* **Provided data**:
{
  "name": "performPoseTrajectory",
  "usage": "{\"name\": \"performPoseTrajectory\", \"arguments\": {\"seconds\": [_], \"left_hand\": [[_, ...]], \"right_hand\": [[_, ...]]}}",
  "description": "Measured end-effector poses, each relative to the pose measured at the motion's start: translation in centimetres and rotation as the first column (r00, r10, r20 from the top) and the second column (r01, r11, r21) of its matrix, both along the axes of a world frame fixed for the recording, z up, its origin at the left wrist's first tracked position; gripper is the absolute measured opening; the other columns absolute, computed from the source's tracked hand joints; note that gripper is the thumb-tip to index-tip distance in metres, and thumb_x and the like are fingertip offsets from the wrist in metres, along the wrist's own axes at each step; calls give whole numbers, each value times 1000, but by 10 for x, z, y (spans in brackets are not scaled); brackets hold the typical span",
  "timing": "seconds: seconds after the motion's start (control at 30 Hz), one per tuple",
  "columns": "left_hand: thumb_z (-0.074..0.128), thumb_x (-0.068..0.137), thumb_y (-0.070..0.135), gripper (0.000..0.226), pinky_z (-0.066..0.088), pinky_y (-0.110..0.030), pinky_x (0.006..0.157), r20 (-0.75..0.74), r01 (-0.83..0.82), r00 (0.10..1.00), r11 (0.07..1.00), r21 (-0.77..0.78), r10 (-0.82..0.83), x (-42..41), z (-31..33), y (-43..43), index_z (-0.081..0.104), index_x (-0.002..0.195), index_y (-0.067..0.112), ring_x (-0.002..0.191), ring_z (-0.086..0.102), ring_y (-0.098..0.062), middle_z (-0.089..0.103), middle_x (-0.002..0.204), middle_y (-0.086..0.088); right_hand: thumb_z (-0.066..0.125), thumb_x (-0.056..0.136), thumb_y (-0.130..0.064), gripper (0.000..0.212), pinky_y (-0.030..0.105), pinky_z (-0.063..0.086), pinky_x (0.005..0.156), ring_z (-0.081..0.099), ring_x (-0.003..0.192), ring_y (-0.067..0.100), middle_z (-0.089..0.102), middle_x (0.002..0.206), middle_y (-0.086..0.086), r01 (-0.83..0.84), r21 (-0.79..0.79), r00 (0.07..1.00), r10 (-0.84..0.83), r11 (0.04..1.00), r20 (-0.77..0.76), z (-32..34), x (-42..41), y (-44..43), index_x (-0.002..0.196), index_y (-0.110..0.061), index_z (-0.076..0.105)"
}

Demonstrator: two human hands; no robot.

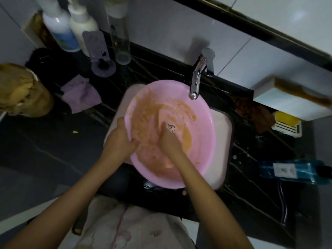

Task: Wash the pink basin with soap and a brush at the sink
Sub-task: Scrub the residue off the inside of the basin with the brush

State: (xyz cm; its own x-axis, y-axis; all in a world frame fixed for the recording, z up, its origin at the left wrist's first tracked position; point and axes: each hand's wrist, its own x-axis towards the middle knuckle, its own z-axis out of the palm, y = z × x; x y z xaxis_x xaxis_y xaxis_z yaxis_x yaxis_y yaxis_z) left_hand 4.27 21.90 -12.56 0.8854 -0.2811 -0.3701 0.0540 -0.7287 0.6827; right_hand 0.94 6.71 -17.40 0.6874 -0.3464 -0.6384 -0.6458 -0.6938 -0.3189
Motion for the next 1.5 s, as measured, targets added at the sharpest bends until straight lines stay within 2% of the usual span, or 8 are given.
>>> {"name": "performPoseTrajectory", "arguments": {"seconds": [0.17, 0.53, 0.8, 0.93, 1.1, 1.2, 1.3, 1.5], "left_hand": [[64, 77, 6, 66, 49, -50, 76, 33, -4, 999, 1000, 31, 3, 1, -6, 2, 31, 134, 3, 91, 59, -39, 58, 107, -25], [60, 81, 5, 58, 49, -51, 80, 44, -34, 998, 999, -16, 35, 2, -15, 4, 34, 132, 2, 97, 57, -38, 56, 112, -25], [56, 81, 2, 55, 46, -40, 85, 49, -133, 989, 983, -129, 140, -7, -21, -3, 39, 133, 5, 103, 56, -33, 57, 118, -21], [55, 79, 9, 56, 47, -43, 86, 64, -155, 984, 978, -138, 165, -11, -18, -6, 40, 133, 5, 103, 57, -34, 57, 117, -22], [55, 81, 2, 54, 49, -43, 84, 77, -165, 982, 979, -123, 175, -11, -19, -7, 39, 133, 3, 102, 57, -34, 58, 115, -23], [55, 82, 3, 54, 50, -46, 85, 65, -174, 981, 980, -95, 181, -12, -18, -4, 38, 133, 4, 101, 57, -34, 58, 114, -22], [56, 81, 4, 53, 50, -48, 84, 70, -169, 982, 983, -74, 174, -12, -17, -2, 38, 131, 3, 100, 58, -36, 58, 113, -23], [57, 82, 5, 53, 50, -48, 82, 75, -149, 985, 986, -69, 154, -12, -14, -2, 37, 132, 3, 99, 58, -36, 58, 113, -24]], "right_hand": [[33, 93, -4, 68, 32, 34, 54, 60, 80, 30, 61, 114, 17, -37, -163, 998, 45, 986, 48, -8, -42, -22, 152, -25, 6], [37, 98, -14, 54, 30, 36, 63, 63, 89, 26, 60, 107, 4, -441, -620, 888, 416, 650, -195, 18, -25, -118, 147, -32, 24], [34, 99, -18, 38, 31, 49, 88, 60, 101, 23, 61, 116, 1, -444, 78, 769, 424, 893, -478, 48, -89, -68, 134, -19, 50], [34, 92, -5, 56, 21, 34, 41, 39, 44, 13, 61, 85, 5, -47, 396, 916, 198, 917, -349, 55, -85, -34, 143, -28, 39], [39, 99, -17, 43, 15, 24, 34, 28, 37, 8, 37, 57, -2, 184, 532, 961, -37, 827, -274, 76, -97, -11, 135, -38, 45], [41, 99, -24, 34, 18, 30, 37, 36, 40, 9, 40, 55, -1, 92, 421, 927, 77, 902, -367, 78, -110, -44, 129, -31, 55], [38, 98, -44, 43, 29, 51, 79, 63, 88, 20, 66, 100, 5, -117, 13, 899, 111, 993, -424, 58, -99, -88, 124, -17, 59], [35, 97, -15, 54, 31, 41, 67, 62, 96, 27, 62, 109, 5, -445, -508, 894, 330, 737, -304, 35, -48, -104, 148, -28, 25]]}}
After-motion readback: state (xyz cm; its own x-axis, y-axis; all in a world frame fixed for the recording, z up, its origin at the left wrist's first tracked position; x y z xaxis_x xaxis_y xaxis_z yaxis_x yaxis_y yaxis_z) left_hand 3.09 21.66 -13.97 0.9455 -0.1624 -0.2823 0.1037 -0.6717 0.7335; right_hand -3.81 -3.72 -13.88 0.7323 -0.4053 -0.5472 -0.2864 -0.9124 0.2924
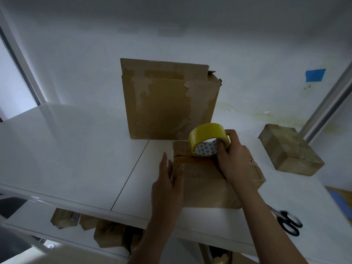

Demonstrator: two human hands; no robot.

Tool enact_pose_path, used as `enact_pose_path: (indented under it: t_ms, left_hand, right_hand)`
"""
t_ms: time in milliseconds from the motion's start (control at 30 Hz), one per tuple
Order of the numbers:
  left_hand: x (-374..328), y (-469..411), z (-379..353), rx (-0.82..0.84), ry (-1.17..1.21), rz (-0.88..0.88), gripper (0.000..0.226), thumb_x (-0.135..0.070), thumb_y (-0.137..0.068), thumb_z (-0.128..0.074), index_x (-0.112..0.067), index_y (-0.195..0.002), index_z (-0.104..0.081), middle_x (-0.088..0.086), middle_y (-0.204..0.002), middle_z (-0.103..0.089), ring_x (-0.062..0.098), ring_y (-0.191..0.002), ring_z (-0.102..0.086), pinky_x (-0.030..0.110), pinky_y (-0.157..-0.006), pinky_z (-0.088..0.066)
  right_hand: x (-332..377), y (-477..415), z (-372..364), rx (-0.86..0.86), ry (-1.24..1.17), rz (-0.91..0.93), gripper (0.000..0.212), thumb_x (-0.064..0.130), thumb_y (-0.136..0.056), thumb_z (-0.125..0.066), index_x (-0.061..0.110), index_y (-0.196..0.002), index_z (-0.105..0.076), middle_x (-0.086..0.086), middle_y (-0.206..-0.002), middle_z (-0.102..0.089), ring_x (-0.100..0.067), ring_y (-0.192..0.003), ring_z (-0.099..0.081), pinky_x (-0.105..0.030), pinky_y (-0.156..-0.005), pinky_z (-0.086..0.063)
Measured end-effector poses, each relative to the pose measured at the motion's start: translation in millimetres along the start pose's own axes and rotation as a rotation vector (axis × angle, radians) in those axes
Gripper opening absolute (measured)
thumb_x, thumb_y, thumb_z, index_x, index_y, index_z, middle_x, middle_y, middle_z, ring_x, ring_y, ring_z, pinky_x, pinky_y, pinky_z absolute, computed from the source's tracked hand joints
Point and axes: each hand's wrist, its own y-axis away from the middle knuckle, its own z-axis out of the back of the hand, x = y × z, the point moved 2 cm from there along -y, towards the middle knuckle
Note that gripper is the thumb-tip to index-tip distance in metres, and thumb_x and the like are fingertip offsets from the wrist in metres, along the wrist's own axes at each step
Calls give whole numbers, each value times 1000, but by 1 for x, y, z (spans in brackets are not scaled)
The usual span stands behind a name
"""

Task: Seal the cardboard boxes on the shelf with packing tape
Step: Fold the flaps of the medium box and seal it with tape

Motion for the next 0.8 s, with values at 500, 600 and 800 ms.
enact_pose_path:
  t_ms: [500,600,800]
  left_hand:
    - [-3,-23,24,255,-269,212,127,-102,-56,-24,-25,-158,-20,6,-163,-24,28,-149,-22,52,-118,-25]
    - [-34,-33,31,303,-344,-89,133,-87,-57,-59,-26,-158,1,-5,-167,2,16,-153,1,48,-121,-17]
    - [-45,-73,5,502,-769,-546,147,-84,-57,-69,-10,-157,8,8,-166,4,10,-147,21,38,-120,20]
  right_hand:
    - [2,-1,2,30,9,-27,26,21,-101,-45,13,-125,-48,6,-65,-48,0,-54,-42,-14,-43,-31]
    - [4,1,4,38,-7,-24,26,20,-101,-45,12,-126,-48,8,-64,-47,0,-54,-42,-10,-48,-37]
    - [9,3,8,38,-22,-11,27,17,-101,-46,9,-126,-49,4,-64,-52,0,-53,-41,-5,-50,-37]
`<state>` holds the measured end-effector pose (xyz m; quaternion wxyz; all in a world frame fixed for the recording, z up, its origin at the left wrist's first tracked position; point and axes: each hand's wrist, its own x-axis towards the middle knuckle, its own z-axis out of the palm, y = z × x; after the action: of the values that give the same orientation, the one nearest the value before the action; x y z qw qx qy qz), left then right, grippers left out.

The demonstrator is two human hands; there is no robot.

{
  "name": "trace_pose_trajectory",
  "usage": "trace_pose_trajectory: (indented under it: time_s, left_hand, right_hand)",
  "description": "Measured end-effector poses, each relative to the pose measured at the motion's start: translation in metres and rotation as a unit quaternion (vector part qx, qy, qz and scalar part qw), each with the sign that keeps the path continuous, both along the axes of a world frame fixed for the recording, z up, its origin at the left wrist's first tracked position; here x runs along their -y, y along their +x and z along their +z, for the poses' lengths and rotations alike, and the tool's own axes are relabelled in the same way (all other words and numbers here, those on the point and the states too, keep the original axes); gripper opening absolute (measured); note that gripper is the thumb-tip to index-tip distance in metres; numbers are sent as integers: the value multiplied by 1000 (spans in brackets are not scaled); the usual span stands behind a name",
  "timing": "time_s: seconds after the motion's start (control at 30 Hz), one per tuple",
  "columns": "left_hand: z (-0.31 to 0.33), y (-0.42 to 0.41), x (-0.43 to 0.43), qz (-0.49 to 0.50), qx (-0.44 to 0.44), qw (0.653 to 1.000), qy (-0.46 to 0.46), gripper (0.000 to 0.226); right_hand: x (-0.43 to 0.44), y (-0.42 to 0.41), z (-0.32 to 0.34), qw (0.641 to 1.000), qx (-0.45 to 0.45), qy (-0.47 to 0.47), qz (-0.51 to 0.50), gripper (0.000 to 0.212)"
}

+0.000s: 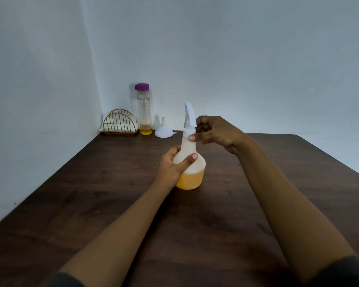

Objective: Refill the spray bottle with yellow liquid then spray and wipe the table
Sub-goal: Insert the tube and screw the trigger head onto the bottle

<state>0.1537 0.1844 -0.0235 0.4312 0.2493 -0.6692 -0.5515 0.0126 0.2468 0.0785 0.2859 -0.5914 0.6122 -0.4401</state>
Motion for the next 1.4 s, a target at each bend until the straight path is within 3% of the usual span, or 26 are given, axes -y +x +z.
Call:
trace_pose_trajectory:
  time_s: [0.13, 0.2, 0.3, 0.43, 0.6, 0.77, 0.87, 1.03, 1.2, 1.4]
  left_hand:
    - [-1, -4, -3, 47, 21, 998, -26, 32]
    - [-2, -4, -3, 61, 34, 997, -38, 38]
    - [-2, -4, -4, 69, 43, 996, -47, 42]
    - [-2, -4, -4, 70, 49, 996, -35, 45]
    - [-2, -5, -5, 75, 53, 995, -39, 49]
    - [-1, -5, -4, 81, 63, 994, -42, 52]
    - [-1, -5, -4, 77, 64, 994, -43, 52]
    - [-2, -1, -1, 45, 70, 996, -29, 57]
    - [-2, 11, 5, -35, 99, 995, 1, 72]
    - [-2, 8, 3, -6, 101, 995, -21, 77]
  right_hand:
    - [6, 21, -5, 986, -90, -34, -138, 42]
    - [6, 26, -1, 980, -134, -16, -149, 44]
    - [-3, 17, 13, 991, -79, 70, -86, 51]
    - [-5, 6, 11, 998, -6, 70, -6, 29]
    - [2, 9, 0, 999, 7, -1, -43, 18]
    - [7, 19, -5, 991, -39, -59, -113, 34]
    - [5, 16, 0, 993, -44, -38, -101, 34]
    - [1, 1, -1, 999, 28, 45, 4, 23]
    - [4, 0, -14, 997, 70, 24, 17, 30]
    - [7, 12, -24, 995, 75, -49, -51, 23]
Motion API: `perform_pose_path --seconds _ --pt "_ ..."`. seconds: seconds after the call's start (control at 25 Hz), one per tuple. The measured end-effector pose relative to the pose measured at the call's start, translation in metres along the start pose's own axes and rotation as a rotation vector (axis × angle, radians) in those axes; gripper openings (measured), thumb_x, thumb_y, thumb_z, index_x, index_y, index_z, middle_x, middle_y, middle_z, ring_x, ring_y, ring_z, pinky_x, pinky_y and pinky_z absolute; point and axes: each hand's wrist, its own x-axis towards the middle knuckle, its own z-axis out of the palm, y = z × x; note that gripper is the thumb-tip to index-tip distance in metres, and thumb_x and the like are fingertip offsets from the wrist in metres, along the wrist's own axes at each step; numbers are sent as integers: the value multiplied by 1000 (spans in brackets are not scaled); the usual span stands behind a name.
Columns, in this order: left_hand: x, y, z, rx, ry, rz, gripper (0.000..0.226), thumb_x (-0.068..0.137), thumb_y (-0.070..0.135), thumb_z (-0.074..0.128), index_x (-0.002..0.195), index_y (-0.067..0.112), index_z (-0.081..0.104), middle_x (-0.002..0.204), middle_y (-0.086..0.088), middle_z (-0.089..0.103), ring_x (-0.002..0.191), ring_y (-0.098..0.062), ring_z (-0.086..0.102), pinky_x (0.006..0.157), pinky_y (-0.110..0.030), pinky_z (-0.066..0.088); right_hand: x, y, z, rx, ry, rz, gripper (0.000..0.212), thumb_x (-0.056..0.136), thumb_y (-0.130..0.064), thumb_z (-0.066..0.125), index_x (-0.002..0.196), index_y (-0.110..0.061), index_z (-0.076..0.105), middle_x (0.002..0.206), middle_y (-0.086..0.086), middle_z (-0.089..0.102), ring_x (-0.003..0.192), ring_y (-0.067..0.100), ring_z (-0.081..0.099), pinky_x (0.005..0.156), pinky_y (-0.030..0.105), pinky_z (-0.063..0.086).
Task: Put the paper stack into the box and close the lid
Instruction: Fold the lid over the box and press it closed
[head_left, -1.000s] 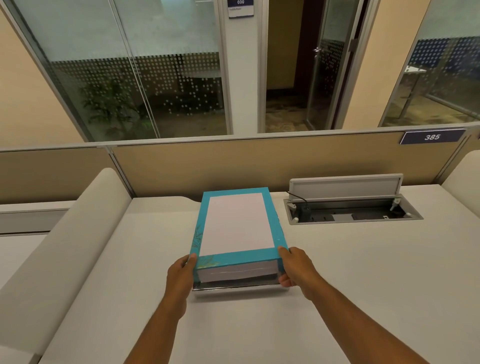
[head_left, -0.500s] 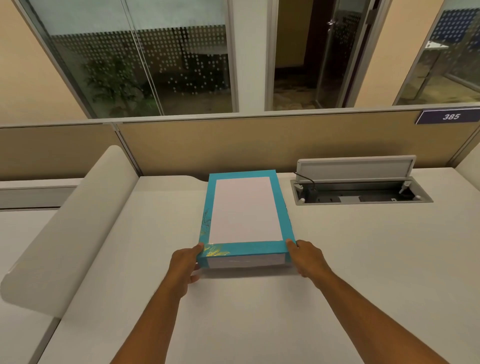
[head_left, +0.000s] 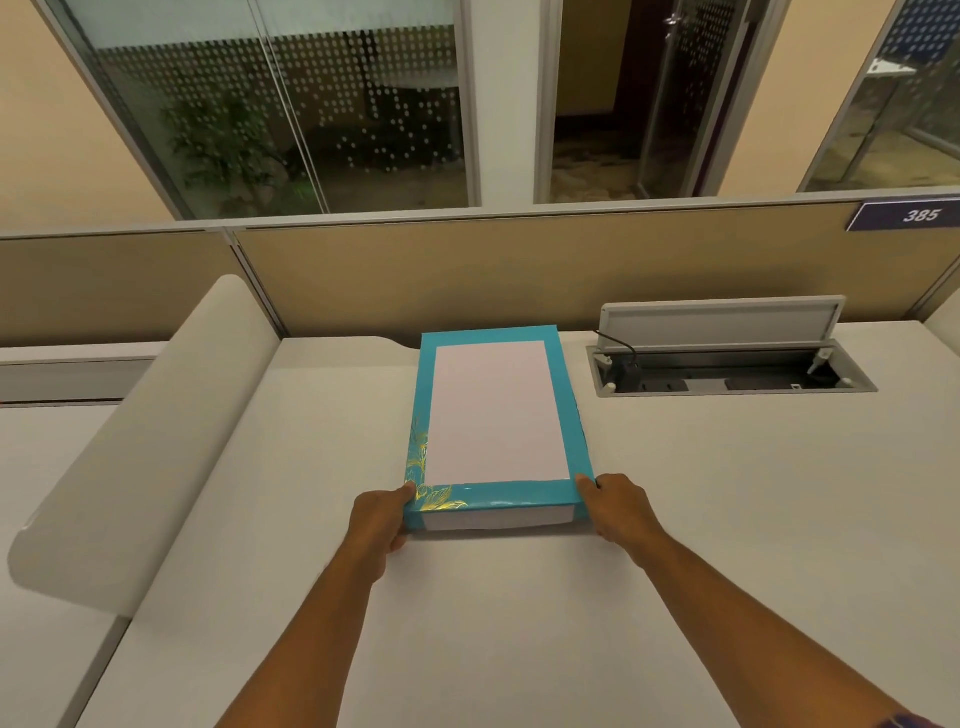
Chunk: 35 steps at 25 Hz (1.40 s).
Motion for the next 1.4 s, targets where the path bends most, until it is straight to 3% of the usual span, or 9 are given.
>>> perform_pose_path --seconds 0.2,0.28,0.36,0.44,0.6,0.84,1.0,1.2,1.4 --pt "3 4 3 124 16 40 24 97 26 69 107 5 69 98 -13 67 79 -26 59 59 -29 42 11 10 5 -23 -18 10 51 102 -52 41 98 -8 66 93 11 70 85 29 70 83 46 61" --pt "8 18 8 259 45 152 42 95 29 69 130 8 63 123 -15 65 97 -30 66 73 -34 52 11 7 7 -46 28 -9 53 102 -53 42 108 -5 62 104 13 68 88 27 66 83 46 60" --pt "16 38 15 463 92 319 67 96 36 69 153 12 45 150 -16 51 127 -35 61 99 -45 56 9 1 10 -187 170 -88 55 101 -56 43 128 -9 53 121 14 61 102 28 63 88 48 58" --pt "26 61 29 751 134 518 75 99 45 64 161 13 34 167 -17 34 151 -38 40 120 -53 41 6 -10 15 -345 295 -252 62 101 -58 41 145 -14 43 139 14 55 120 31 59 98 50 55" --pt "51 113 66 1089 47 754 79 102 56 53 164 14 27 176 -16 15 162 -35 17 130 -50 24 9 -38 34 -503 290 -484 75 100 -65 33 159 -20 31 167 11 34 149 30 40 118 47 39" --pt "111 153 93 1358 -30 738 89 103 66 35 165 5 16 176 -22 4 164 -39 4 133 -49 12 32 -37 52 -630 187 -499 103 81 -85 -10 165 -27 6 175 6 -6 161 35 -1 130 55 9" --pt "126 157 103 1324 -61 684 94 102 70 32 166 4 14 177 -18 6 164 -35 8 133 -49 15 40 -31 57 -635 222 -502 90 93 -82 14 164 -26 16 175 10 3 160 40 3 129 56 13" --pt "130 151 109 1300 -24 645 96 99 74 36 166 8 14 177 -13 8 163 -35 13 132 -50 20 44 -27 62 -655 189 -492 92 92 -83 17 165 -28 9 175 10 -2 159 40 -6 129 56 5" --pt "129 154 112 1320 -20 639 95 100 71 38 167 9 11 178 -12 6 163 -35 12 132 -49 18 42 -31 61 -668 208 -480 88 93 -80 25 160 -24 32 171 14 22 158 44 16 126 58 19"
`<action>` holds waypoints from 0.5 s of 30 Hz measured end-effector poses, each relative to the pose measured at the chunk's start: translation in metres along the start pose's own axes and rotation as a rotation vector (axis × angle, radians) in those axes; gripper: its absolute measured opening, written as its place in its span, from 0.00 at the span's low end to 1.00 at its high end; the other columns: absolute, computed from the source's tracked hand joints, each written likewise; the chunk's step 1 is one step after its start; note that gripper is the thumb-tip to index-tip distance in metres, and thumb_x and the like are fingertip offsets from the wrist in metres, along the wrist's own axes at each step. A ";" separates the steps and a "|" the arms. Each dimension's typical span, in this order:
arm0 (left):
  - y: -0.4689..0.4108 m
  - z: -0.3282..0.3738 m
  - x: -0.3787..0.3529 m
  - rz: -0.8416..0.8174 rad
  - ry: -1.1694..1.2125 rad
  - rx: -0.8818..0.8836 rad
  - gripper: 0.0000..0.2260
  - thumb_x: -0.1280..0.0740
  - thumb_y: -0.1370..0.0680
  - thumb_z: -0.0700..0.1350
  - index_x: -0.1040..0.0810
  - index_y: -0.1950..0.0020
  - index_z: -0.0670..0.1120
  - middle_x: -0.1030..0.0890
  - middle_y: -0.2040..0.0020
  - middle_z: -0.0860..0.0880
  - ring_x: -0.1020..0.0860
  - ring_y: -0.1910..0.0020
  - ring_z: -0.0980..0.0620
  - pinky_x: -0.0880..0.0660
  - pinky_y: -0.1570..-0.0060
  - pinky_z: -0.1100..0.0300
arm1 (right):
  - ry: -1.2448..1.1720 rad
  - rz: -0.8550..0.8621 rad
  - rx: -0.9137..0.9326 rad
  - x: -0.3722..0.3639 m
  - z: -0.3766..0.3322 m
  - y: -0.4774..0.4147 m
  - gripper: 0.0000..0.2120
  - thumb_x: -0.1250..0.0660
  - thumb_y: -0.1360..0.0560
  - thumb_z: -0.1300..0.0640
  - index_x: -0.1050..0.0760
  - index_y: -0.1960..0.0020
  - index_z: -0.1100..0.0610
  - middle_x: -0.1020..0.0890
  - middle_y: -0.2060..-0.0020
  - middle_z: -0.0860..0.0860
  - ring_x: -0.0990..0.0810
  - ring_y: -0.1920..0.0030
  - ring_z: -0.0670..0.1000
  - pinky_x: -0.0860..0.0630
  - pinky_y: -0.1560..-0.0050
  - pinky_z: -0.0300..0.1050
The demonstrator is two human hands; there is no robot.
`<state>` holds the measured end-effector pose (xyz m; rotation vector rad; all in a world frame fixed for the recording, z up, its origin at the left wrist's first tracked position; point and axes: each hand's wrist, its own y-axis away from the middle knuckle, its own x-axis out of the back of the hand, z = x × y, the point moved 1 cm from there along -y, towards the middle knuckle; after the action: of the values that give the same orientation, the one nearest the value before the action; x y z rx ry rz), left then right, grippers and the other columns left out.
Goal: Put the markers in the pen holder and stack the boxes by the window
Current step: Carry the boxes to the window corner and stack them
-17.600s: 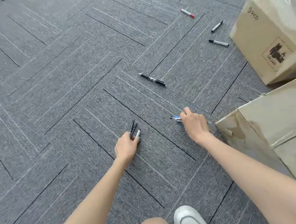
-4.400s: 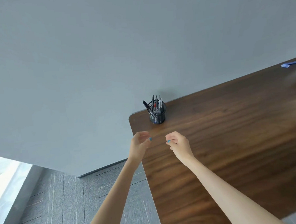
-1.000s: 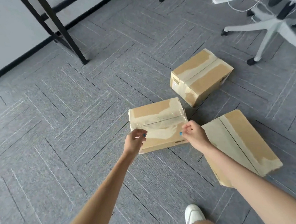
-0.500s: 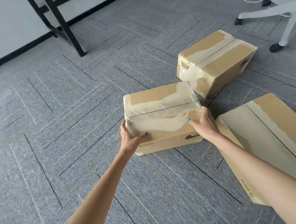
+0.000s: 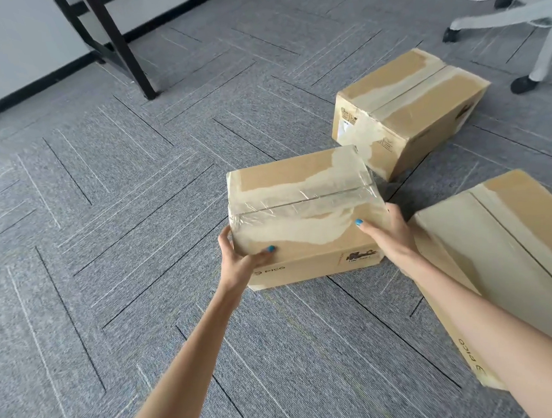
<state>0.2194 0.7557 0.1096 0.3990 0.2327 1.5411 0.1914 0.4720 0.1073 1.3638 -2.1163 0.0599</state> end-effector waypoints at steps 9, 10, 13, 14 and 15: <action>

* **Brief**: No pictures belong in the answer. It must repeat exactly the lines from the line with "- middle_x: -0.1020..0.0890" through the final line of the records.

* **Answer area**:
  - middle_x: -0.1020..0.0890
  - middle_y: -0.2060..-0.0020
  - middle_z: -0.0860..0.0860
  - ring_x: -0.0990..0.0810
  - ring_y: -0.1920..0.0030
  - ring_z: -0.0670..0.1000
  - pinky_x: -0.0860..0.0630
  - pinky_y: -0.1560..-0.0050
  - pinky_z: -0.0300..0.1050
The demonstrator is two human hands; there is no robot.
`<state>` holds the measured end-effector pose (xyz m; rotation vector rad; all in a world frame fixed for the recording, z up, its origin at the left wrist's first tracked position; point and axes: each hand's wrist, its own y-axis away from the middle knuckle, its own x-axis out of the back of the hand, z = x × y, the point moved 1 cm from there along -y, towards the middle knuckle; after the action: of the values that give the same orientation, the one nearest the value before the action; x y z rx ry rz), left then right, grippers and the other columns left out.
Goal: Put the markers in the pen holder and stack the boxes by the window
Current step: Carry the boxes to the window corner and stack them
-17.600s: 
-4.400s: 
-1.000s: 
-0.500s: 
+0.000s: 
<state>0.2194 0.7557 0.1096 0.3990 0.2327 1.5411 0.1914 0.4720 0.1073 1.3638 -2.1163 0.0599</state> end-effector waypoints at steps 9, 10, 13, 14 and 15: <action>

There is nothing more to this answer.